PROBLEM TO WORK ON: In the copy, keep every line below as it is and leave out the pictures.

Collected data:
-------------------------
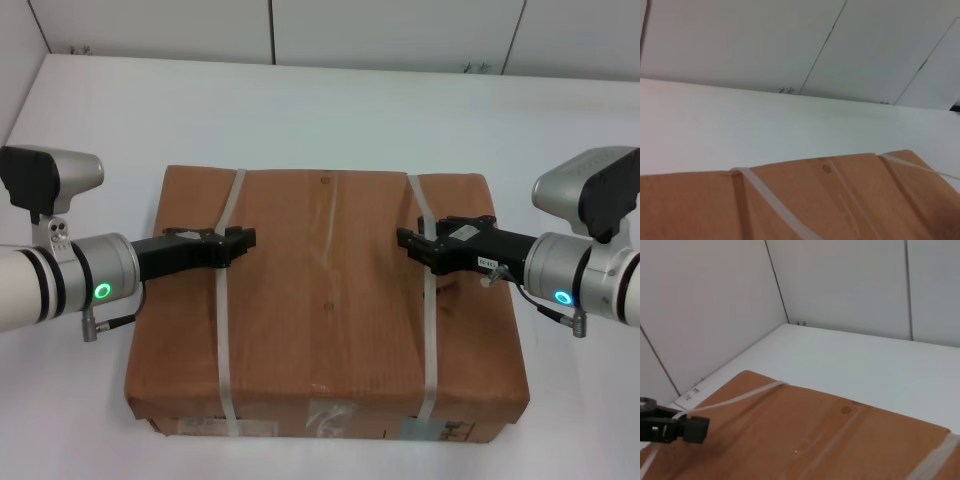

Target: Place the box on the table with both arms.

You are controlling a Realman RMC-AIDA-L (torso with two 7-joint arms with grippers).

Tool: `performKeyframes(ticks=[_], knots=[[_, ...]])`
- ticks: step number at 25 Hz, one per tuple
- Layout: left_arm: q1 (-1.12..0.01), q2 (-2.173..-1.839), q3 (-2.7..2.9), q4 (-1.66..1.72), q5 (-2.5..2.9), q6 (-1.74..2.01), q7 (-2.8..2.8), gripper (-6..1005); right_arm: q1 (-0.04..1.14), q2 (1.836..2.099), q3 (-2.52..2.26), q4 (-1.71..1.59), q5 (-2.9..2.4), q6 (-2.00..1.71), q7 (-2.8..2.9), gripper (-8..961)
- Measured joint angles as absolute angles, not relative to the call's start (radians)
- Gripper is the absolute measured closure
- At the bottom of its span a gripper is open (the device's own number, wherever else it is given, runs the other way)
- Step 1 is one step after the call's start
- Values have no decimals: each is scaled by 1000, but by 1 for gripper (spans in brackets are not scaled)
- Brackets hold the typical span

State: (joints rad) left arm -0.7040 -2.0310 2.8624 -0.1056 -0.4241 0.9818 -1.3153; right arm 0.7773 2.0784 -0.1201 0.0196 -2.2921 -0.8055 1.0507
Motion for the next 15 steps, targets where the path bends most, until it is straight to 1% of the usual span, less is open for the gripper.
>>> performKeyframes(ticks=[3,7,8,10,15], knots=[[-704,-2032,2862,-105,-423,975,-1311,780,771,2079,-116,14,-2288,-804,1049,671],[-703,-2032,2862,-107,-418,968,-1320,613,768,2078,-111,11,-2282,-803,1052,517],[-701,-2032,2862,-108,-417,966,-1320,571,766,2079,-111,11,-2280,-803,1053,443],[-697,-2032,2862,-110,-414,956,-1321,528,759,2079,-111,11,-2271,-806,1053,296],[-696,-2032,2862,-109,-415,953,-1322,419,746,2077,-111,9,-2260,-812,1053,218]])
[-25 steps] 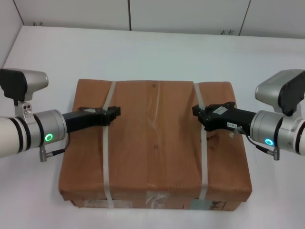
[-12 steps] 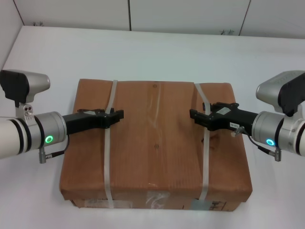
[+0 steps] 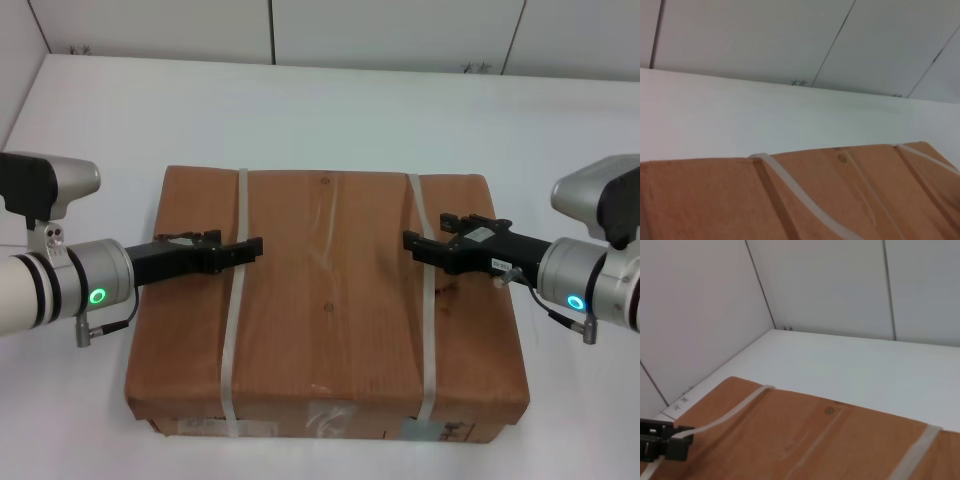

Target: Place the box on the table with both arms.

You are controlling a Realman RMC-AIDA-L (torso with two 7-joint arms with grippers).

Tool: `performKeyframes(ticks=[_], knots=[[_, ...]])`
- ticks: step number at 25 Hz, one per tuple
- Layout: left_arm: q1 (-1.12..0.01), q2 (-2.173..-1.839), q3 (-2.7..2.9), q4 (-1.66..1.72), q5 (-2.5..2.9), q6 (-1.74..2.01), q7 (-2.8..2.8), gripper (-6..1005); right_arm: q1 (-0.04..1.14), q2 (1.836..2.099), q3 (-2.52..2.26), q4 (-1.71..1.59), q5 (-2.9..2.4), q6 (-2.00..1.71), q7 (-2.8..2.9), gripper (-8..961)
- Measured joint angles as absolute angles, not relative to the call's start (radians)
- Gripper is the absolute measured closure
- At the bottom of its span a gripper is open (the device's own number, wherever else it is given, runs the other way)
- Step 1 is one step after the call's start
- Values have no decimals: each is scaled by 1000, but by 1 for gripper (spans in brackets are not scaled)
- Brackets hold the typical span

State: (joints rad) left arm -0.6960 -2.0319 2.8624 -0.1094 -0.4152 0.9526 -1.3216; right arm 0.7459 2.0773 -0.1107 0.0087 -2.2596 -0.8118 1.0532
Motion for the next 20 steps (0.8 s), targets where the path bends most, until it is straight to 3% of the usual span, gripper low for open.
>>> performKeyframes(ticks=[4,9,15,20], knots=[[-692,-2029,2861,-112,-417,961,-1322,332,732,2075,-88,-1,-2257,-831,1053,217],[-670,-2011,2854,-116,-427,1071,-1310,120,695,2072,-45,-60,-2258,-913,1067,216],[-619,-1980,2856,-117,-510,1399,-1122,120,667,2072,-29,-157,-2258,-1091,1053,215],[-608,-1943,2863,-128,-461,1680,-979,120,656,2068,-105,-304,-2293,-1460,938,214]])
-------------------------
REPLY:
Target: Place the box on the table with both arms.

You are controlling a Realman RMC-AIDA-L (torso with two 7-joint arms with grippers).

Tool: `performKeyframes(ticks=[_], knots=[[_, ...]])`
- ticks: step number at 25 Hz, one per tuple
- Layout: left_arm: q1 (-1.12..0.01), q2 (-2.173..-1.839), q3 (-2.7..2.9), q4 (-1.66..1.72), q5 (-2.5..2.9), q6 (-1.74..2.01), q7 (-2.8..2.8), gripper (-6..1005); right_arm: q1 (-0.04..1.14), q2 (1.836..2.099), q3 (-2.52..2.26), q4 (-1.71..1.59), q5 (-2.9..2.4), q6 (-2.00..1.71), q7 (-2.8..2.9), gripper (-8..961)
- Measured joint angles as absolute angles, not relative to the call's start (radians)
- Gripper is the absolute measured closure
- At the bottom of its span a gripper is open (the device's own number, wherever else it is given, runs the other way)
- Step 1 is one step after the call's start
- Values have no decimals: each is scaled by 1000, but by 1 for gripper (spans in brackets are not scaled)
- Brackets hold the typical span

State: (joints rad) left arm -0.7040 -2.0310 2.8624 -0.1056 -0.4241 0.9818 -1.3153; right arm 0.7773 2.0784 -0.1201 0.0196 -2.2921 -0.8055 1.0507
Motion for the next 15 steps, targets where the path bends most, until it is straight to 1% of the usual span, less is open for the gripper.
>>> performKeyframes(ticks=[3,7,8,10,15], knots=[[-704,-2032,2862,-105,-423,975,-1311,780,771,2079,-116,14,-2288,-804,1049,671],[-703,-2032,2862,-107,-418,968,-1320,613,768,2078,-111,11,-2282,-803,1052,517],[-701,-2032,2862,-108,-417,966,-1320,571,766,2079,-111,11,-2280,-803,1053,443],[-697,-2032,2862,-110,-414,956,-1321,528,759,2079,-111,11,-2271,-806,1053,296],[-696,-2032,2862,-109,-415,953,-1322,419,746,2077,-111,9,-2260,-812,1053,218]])
[-25 steps] 
[-12 steps] 
[+0 steps] 

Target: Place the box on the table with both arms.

You are controlling a Realman RMC-AIDA-L (torso with two 7-joint arms with grippers).

Tool: `performKeyframes(ticks=[_], knots=[[_, ...]])`
- ticks: step number at 25 Hz, one per tuple
- Layout: left_arm: q1 (-1.12..0.01), q2 (-2.173..-1.839), q3 (-2.7..2.9), q4 (-1.66..1.72), q5 (-2.5..2.9), q6 (-1.74..2.01), q7 (-2.8..2.8), gripper (-6..1005); right_arm: q1 (-0.04..1.14), q2 (1.836..2.099), q3 (-2.52..2.26), q4 (-1.71..1.59), q5 (-2.9..2.4), q6 (-2.00..1.71), q7 (-2.8..2.9), gripper (-8..961)
- Measured joint angles as absolute angles, not relative to the call's start (radians)
- Gripper is the absolute measured closure
- At the bottom of its span a gripper is open (the device's own number, wherever else it is given, runs the other way)
- Step 1 is one step after the call's start
- Values have no decimals: each is scaled by 1000, but by 1 for gripper (spans in brackets are not scaled)
- Brackets hold the typical span

State: (joints rad) left arm -0.6960 -2.0319 2.8624 -0.1094 -0.4152 0.9526 -1.3216; right arm 0.7459 2.0773 -0.1107 0.0087 -2.2596 -0.8118 1.0532
Motion for the next 20 steps (0.8 s), targets where the path bends most, until it is straight to 3% of the usual span, gripper low for open.
>>> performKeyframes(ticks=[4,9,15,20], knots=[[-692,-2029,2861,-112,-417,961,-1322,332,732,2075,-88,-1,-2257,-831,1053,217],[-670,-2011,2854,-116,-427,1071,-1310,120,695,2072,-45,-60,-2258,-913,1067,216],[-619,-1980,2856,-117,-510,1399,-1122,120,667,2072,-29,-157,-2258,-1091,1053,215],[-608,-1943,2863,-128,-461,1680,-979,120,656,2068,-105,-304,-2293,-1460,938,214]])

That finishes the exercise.